'''

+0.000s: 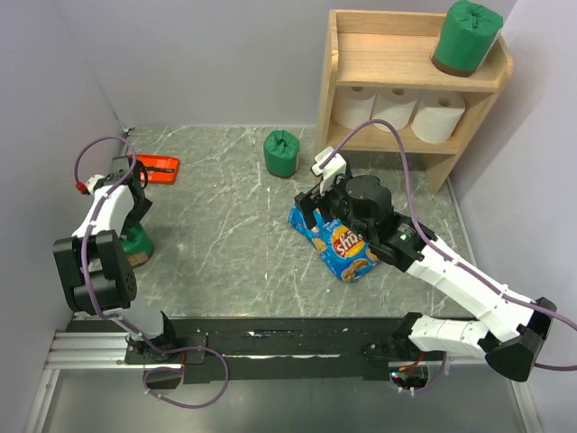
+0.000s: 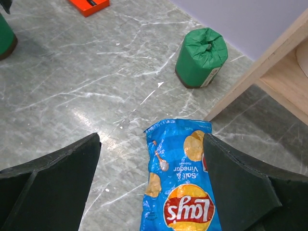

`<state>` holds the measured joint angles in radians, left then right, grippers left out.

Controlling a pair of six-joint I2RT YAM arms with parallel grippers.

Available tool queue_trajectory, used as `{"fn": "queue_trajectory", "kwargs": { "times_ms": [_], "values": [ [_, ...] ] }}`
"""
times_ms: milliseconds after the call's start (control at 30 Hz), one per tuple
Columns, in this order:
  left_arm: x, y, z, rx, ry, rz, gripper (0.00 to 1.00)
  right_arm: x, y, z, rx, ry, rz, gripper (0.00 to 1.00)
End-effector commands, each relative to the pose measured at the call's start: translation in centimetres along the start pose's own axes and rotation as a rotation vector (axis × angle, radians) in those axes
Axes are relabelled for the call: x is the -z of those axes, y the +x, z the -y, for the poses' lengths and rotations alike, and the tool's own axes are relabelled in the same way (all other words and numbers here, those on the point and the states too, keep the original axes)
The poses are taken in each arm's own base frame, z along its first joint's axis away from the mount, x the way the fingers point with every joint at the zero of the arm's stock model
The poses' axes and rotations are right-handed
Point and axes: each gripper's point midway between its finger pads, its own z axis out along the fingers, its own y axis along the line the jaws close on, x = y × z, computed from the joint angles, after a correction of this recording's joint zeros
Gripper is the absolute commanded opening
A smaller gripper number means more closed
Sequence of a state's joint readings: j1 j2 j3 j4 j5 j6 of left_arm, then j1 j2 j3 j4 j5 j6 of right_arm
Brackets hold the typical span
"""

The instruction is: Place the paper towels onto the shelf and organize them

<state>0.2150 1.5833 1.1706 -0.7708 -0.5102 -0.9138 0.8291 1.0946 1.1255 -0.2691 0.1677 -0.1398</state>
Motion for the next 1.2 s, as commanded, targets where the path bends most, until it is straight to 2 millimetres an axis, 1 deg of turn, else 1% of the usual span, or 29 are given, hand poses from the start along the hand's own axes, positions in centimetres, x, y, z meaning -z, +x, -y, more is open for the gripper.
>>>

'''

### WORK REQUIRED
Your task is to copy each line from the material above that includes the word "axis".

### SOLUTION
End-effector commands, each relative to the pose measured at the call's start: translation in centimetres along the start pose's own axes and rotation as a rotation vector (axis × angle, radians) in those axes
The poses are taken in each arm's own base frame, z along its first joint's axis away from the mount, x the way the fingers point with every joint at the zero of the arm's stock model
Point and axes: each gripper's point midway between its finger pads, its own z axis out along the fingers, its own y axis along the line the jaws close on, x = y × z, computed from the joint angles, after a correction of this recording's joint zeros
Motion for the next 1.2 s, as commanded, targets where the path bends most, until it is straight to 2 millimetres an axis, 1 deg of turn, else 1% of the usual span, or 29 are given, hand poses from the start along the hand's own axes, positions in centimetres, x, y, z meaning -z, +x, -y, more is open for the gripper.

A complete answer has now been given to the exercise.